A área de um hospital onde ficam os geradores deve ter estrutura que a isole das outras alas do edifício em caso de incêndio e resista ao fogo e à fumaça por duas horas. É o que estabelece regulamentação da Agência Nacional de Vigilância Sanitária (Anvisa).
Segundo a norma, os prédios dos hospitais devem ser divididos em compartimentos, ou seja, setores preparados para tolerar o incêndio sem que ele se expanda.
"São como caixas de sapato pelas quais o fogo, a fumaça e a temperatura não passam", explica Marcos Kahn, engenheiro especialista em segurança contra incêndio e diretor administrativo da Associação Brasileira para o Desenvolvimento do Edifício Hospitalar.
Desde o início do ano, houve ao menos 21 registros de incêndio em centros hospitalares de 13 Estados. São três casos no Rio: no Infantil Ismélia da Silveira, de Duque de Caxias; na Santa Casa da Misericórdia, de Campos dos Goytacazes; e no Sanatório Oswaldo Cruz, em Petrópolis.
Entre os relatos do País, em pelo menos três casos se suspeita de problemas elétricos ou de curto-circuito - no Universitário Oswaldo Cruz, no Recife (PE), no Infantil de Vitória (ES) e no Regional de Taguatinga (DF).
Até o começo deste mês, o Estado do Rio seguia um Código de Segurança Contra Incêndio de 1976 que, ao longo dos anos, foi remendado com aditamentos pouco claros, segundo especialistas ouvidos pelo Estado.
A "colcha de retalhos" foi substituída por um novo código cujo decreto, apesar de publicado em dezembro de 2018, passou a valer há apenas nove dias. "A nova legislação elevou as condições mínimas de proteção contra incêndio", observou Kahn.

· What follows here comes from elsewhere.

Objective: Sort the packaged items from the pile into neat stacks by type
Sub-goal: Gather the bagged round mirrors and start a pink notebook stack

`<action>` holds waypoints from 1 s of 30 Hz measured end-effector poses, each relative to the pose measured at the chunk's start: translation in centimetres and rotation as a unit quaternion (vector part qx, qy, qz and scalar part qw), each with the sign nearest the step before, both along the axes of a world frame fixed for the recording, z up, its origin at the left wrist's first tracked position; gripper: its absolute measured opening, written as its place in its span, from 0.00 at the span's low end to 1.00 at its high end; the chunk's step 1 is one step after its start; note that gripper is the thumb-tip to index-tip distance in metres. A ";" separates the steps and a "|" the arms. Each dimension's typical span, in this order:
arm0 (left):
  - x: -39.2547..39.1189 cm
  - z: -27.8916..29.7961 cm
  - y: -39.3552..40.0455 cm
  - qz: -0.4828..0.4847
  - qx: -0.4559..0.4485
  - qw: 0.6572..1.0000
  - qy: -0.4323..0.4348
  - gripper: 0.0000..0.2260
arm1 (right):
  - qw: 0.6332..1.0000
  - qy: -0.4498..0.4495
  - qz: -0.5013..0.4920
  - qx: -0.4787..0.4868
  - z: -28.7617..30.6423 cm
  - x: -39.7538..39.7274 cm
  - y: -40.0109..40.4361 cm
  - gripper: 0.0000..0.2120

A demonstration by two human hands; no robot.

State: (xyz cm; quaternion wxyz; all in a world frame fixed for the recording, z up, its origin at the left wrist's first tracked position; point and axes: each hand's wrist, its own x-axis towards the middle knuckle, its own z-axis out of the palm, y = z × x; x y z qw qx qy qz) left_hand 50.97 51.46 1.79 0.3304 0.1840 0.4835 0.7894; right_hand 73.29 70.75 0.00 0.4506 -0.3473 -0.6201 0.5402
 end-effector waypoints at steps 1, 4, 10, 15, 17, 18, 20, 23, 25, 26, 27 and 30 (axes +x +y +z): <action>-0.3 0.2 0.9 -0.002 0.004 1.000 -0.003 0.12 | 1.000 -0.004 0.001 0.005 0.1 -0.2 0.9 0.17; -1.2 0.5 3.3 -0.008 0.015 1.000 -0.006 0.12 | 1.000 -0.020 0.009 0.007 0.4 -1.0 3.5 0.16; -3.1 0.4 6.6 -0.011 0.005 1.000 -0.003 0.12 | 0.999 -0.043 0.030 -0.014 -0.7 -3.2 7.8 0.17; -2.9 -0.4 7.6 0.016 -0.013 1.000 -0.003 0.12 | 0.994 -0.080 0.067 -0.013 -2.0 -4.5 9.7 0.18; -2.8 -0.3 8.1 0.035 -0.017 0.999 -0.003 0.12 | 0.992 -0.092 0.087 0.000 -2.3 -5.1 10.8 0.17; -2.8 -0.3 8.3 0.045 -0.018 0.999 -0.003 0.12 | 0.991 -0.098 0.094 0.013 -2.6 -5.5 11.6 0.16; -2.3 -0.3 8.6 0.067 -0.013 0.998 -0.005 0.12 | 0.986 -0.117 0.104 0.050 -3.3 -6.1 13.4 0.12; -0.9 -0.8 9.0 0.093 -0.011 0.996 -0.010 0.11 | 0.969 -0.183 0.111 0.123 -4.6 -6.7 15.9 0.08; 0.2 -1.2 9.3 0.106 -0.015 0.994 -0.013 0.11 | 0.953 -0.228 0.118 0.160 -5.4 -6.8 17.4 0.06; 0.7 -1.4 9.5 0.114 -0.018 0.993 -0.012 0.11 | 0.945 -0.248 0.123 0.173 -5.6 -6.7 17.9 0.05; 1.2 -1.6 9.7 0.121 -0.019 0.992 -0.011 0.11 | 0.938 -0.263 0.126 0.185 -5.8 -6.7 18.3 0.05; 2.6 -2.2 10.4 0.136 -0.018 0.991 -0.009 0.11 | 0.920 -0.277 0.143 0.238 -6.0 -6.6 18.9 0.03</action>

Mas a implementação da legislação ainda pode demorar anos.
No Brasil, não há uma legislação federal de incêndio e cada Estado tem autonomia para estabelecer a própria, explica o diretor do Instituto Sprinkler Brasil, Marcelo Lima. "Após o episódio da Boate Kiss (2013), muitos Estados começaram a atualizar os códigos, tendo como base a legislação de São Paulo."
Em abril, dois meses após o incêndio no Ninho do Urubu (centro de treinamento do Flamengo no Rio) e sete meses após o fogo destruir o Museu Nacional, a Associação Brasileira de Normas Técnicas (ABNT) publicou a norma NBR 16.651, que estabelece requisitos de proteção contra incêndio. "Ela é pioneira no setor e tem como objetivo minimizar os riscos", explicou Roberto Ramos coordenador dos estudos da norma.
Segundo Emerson Baranoski, mestre em engenharia civil e major da reserva do Corpo de Bombeiros do Paraná, a principal mudança do novo código fluminense para o de 1976 é a inclusão do conceito da proteção passiva de segurança contra o incêndio.
"Se as edificações vierem a ter o incêndio, a ideia é que a propagação seja minimizada em função do maior controle do tipo de material de acabamento e revestimento da edificação", afirmou. "Outro aspecto abordado foi a compartimentação."
Para Kahn, mesmo assim os hospitais estão entre os imóveis mais negligenciados em relação à proteção contra incêndios. "A falsa crença de que 'não pega fogo' aliada à impunidade e à certeza de que os bombeiros não vão fechar um lugar que não esteja em risco iminente contribuem para essa negligência."